Exercise requirements:
Return, word for word, only the lines of the data below that lie between the line with "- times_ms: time" and the line with "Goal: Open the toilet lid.", those two lines included.

Material supplied:

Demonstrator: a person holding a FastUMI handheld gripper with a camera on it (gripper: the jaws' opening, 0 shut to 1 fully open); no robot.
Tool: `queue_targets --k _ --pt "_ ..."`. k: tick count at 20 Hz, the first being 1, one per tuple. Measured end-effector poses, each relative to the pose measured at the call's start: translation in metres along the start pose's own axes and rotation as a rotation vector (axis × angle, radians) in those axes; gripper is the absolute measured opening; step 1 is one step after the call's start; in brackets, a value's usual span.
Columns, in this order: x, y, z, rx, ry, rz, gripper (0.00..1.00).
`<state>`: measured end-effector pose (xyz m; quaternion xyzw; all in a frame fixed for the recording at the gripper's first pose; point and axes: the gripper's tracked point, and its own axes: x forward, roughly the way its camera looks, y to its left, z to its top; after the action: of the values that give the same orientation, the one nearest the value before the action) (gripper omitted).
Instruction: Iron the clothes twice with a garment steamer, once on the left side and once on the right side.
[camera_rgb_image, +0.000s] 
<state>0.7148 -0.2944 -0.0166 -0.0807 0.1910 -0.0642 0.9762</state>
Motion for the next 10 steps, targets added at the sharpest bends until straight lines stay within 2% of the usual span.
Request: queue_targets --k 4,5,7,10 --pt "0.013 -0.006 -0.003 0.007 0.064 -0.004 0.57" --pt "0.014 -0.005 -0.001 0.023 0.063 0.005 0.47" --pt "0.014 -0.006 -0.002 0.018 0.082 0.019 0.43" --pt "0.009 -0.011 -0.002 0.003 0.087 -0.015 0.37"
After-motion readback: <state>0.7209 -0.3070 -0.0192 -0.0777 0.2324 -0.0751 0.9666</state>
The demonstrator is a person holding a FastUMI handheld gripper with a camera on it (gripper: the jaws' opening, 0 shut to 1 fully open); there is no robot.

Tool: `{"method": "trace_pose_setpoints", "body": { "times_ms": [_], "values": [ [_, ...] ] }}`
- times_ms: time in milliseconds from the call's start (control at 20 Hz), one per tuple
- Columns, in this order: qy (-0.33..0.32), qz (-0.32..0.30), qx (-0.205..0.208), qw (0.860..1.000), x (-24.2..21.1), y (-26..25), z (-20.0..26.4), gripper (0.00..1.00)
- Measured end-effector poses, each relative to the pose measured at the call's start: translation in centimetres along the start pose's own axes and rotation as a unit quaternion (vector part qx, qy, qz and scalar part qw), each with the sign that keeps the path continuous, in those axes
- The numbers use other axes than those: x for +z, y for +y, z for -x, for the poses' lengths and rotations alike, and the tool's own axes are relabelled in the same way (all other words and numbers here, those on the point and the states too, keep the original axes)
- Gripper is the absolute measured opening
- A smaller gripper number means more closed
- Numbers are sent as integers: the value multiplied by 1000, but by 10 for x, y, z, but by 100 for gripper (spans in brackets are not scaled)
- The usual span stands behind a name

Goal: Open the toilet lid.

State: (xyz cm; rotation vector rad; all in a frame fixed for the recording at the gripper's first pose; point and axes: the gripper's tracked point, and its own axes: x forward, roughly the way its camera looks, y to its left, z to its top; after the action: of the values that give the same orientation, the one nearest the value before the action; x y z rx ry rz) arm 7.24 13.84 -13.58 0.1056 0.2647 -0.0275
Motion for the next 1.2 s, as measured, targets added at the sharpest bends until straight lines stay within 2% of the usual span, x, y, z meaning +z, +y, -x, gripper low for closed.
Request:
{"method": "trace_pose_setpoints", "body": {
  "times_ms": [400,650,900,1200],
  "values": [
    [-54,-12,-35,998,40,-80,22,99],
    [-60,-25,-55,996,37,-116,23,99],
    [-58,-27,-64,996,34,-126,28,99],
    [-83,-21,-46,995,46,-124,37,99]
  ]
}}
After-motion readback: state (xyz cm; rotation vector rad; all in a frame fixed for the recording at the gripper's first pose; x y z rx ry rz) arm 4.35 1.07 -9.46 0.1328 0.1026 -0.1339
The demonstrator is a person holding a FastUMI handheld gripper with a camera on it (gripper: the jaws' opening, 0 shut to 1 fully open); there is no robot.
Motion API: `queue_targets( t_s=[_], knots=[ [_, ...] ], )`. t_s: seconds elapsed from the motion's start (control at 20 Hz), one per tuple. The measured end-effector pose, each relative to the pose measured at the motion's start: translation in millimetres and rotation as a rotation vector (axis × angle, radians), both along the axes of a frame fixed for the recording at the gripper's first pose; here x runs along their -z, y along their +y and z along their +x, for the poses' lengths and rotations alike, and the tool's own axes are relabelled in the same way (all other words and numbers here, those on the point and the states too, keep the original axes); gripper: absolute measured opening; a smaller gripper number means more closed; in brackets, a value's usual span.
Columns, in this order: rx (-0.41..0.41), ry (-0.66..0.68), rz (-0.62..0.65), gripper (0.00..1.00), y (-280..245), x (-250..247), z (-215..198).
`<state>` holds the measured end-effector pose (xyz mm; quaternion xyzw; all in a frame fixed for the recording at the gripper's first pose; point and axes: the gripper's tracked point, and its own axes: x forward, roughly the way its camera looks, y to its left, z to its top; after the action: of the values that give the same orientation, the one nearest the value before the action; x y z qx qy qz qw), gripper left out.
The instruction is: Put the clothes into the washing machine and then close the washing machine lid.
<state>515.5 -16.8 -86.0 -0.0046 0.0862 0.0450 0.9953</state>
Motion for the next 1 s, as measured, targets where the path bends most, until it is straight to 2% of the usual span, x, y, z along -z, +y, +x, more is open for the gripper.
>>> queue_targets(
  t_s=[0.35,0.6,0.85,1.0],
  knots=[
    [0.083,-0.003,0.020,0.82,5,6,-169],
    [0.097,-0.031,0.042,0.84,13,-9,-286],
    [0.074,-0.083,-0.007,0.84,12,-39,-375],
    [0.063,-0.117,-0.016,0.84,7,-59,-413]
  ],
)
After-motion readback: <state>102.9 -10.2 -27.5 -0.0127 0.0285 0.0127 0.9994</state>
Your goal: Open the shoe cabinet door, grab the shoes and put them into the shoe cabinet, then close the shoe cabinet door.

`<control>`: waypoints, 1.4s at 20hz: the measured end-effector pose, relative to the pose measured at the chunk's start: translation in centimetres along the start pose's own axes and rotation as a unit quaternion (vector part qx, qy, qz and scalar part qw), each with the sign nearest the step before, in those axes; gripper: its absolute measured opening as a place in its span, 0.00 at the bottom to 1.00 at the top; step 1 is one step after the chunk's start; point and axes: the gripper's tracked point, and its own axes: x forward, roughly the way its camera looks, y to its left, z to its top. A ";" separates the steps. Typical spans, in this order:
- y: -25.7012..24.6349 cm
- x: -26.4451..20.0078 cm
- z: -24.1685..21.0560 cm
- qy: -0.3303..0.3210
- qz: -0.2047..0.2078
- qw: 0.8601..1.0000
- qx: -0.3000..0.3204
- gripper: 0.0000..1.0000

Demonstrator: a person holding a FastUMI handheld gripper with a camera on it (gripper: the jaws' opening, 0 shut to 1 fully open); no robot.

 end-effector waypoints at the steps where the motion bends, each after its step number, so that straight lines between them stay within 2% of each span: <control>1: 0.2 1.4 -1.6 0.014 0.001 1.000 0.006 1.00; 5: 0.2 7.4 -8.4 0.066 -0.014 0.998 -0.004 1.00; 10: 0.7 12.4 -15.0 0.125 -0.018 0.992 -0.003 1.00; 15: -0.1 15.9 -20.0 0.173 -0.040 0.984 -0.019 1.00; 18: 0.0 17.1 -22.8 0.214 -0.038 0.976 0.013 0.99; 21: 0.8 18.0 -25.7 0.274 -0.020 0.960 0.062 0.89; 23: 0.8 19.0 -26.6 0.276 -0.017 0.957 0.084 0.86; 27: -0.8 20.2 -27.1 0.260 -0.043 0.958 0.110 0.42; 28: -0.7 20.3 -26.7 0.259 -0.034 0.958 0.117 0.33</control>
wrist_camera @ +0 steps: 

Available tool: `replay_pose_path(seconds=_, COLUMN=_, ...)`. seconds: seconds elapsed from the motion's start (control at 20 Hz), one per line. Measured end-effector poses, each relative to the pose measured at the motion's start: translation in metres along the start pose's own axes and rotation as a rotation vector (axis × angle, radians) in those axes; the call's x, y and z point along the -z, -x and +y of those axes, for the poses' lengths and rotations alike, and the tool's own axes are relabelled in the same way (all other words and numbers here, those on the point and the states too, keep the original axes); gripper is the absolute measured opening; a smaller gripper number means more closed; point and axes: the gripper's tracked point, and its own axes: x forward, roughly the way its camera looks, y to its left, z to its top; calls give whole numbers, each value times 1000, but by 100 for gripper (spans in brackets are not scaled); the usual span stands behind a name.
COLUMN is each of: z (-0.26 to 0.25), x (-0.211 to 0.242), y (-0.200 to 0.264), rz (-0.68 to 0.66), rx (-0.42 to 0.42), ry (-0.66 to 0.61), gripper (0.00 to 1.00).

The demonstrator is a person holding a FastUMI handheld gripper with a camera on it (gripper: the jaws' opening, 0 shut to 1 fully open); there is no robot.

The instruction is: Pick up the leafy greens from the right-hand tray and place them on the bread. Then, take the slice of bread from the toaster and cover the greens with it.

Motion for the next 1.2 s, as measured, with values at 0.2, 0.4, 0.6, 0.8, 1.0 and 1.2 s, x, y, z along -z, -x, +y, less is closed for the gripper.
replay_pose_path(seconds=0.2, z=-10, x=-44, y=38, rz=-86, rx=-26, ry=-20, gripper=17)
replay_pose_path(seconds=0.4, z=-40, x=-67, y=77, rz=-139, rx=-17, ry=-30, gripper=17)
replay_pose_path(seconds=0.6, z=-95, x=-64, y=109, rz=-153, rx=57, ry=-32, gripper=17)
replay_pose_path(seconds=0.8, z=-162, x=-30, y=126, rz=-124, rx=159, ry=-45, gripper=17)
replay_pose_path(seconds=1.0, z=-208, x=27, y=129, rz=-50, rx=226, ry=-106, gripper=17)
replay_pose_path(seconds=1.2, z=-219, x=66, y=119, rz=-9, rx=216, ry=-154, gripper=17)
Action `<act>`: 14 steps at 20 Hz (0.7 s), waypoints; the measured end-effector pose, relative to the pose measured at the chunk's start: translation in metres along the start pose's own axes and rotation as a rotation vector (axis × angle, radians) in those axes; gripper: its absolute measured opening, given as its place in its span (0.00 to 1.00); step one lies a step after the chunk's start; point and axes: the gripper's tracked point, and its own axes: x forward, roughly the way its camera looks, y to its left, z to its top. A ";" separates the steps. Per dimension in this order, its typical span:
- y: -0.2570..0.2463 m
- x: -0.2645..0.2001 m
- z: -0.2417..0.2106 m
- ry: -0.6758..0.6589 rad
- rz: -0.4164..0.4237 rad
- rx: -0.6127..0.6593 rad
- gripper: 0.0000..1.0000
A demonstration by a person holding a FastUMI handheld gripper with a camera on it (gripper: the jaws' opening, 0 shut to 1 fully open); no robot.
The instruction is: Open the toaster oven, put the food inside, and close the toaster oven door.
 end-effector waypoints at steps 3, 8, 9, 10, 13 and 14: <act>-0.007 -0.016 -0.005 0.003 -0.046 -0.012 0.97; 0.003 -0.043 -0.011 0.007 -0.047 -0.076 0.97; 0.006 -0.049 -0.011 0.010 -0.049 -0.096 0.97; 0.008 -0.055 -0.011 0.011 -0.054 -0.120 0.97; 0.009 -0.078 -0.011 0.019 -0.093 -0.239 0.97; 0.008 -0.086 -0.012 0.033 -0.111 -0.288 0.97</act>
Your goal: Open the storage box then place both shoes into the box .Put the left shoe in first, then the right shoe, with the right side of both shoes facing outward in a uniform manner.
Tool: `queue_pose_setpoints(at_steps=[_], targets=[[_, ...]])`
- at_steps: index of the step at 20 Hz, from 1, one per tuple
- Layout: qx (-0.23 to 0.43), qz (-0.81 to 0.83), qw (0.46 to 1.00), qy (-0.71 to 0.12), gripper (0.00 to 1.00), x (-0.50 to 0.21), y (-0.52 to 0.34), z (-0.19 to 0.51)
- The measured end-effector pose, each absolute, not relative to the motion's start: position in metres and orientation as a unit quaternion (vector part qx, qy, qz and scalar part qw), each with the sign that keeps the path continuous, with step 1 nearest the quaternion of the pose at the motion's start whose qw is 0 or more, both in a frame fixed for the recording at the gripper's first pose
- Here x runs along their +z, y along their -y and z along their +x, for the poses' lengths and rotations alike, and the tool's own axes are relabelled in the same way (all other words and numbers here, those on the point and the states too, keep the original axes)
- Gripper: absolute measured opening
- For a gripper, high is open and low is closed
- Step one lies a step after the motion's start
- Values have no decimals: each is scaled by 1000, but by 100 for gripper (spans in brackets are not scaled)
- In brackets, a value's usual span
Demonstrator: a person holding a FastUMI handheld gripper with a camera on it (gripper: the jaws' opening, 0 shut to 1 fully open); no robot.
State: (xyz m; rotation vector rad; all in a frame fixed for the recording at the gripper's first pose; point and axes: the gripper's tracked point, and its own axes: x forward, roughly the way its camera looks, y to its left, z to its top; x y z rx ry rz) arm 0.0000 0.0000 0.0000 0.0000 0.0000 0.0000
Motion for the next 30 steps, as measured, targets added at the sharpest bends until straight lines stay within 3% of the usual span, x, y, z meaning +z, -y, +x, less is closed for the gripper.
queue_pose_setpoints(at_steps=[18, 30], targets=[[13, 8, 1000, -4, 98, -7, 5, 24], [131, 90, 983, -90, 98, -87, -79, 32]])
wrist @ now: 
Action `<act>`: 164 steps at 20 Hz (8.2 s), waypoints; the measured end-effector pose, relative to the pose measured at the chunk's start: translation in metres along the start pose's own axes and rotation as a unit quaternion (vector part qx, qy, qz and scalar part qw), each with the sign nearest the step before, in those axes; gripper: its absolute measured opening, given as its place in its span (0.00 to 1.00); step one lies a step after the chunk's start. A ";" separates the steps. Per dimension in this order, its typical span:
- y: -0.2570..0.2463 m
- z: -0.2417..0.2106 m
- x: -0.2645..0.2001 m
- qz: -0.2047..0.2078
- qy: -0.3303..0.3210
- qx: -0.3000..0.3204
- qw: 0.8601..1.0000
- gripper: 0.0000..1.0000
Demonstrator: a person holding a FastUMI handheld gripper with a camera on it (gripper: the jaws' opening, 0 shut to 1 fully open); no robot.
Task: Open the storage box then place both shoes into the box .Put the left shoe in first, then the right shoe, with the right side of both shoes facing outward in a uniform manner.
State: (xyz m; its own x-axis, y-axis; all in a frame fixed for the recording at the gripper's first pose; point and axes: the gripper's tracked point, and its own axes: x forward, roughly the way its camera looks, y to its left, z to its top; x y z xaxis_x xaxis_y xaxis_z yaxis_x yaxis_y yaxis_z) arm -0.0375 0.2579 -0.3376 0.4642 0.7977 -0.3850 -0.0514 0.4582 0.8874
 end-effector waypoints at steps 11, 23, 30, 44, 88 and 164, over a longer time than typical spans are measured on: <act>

Answer section:
- times_ms: time in milliseconds from the call's start (control at 20 Hz), one per tuple
- Columns, in this order: qy (-0.33..0.32), qz (-0.32..0.30), qx (-0.205..0.208), qw (0.860..1.000), x (-24.2..21.1), y (-26..25), z (-20.0..26.4), gripper (0.00..1.00)
- Measured end-effector poses, each relative to the pose measured at the call's start: translation in centimetres along the start pose's own axes and rotation as a unit quaternion (vector part qx, qy, qz and scalar part qw), each with the sign that keeps the path continuous, in those axes
- The numbers use other axes than those: x for +z, y for +y, z for -x, for the poses' lengths and rotations alike, and the tool's own axes are relabelled in the same way (all other words and numbers here, those on the point and the states too, keep the original axes)
- Gripper is the absolute measured opening
- A smaller gripper number means more closed
- Numbers are sent as integers: the value multiplied by 1000, but by 10 for x, y, z, but by 100 for gripper (spans in brackets are not scaled)
- The usual span stands behind a name

Goal: Open the toilet lid.

No more output will be produced.